Derin bir iç çekerken aynı anda hem rahatlamış hem de yorgun hissetti.

"Sensin."

Bulduğu ve son savaştan geri getirdiği  Çöpçü. Gürültülü, beceriksiz ayak sesleriyle ona doğru yalpaladı ama Shin bunun ona cevap veremeyeceğini biliyordu.

"Bugün bir sorti yok, bu yüzden beni takip etmen emredilmiyor. Burada ne yapıyorsun?"

"Pi."

Çöpçüler bir sözlü çıktı özelliği ile donatılmamışlardı, ancak görünüşe göre, elektronik bip sesi yanıt vermenin yoluydu. Çöp toplama görevlerini hiçe sayarak onu buraya kadar takip etmişti.

Optik sensörünü çevirdi, yapay ama bir şekilde sevimli hareketlerle deponun etrafına huzursuzca baktı ve bakışlarını Shin'in saldırı tüfeğini kaldırırken düşürdüğü tabanca mermileri sandığına yerleştirmeden önce. Ardından 57 mm'lik ağır mermileri kaldırabilen vinç kolunu uzattı ve mühimmat sandığını kolaylıkla kaldırdı.

Çöpçülerin rolü, savaş alanından mermi parçalarını ve makine enkazını toplamak ve bunları üssün otomatik fabrikasında geri dönüşüme göndermekti. Shin durdurmak için neredeyse elini kaldıracaktı ama yarıda durup büyük makineye baktı.

Görünüşe göre, sandığı geri getirmeyi düşünüyordu.

"Pi!"

Sandığı coşkulu, esprili bir hareketler dizisi gibi hissettiren bir şekilde kabına koydu.

“…Heh.” Shin daha anlamadan gülümsüyordu.

Optik sensöre bakarken kıkırdadı. Kahkahalar içinde köpürdü ve o su yüzüne çıkarken Shin merak etti - en son ne zaman gülmüştü? Sanki bir sonsuzlukmuş gibi hissettiriyordu.
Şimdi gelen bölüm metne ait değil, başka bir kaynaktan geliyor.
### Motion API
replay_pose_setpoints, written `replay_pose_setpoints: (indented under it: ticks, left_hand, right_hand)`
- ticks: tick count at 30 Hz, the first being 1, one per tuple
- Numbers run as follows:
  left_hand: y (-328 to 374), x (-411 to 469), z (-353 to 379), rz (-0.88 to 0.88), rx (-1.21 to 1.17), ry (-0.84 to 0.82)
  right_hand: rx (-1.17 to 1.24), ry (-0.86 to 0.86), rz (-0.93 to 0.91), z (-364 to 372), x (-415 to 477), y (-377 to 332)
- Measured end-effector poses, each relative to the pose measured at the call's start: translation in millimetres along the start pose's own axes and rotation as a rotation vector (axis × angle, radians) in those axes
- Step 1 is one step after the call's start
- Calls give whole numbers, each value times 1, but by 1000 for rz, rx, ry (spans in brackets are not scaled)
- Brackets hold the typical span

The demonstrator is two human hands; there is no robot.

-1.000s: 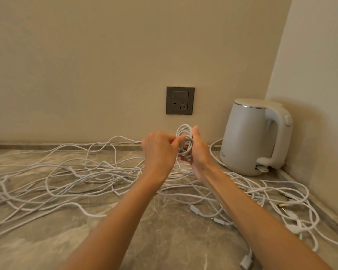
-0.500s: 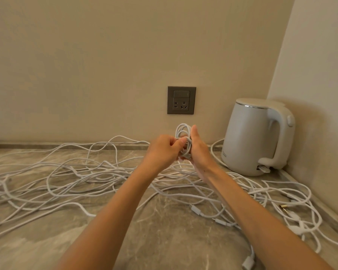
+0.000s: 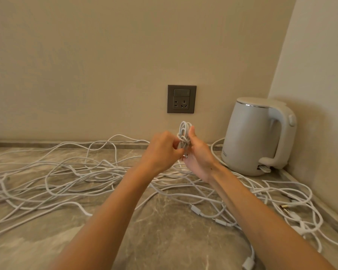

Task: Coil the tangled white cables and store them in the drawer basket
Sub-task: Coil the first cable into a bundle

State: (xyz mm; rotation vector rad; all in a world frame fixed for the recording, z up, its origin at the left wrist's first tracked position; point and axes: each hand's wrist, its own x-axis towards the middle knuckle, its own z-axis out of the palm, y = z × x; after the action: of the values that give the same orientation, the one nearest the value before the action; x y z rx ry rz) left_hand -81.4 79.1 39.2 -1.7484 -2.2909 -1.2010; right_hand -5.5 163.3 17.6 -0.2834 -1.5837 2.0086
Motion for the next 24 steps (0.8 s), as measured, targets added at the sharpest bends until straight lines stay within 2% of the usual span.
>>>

Yüksek sesle gülerken, gözlerinin kenarlarının ısındığını hissetti ve yine de yanaklarından aşağı akmayan diğer tüm duyguları fark etmemiş gibi yaptı.

Çöpçü, sadık bir tazı gibi ona tek kelime etmeden baktı -ki bu da sözlü-çıktı özelliği olmadığı için mantıklıydı- ve Shin, bir köpeğe ya da ata yapabileceği gibi elini makinenin yan tarafına vurdu. .

"Eğer bir şeyler taşıyacaksan, geri getirmem gereken çok şey var. Bir süreliğine bana yardım et."

"Pi!"

Ne kadar duygusuz olsa da Çöpçü mutlu bir şekilde başını salladı. Ya da en azından vücudunu bir baş sallama hareketiyle aşağı yukarı hareket ettirdi. Ve bir kez daha, o farkına bile varmadan, Shin dudaklarını bir gülümsemeyle kıvırdı.

Tabanca ve saldırı tüfeği mühimmatının ve yedek parçalarının üstünde, Shin yaşam gereçleri, acil durum erzakları ve konserve yiyeceklerle doluydu. Shin'in küçük bedeni ancak bu kadarını taşıyabilirdi ama güvenilir Çöpçü onları konteynerine yükledi.

Shin, hantal Çöpçü'ye ayak uydurabilmek için biraz daha yavaş hareket ederek üsse döndü. Gittiğinden biraz daha iyi hissederek geri döndü ve Touka'yı hangarın önünde onu beklerken buldu.

Güzel yüz hatlarının öfkeyle çarpıldığını gören Shin, kötü bir önsezinin yerleştiğini hissederek dudaklarını büzdü. Onu takip eden Çöpçü bir şekilde korkudan titriyor gibiydi. Gölgeliğini açtı ve yere dokunduğunda Touka dudaklarını ayırdı. Solgun yüz hatları sert, korkutucu ve öfkeliydi.

"Koğuş değiştirme emriniz az önce geldi."

5

Seksen Altıncı Bölgedeki her koğuş ve toplama kampı, antipersonel ve tanksavar mayın tarlalarıyla ayrılmıştı. Seksen Altı'nın atandıkları koğuşların dışına çıkmalarına, seksen beş idari Bölgeye girmelerine izin verilmediğini söylemeye gerek yok.

Aralarındaki tek ulaşım aracı, seksen beş bölgeden yüz kilometreyi aşan askeri nakliyelerdi. Lejyon, Eintagsfliege ve Stachelschwein sayesinde çekişmeli bölgeler üzerinde hava üstünlüğüne sahipti ve bu nedenle Cumhuriyet'in çirkin metalik kuşları yalnızca kendi sınırlı hava sahasında uçabiliyordu.

Nakliye uçağının dört jet motoru şu anda kapalıydı ve ambar kapağı açıktı. Shin, uçuştan sorumlu Cumhuriyet subayı tarafından uçağa yönlendirildi.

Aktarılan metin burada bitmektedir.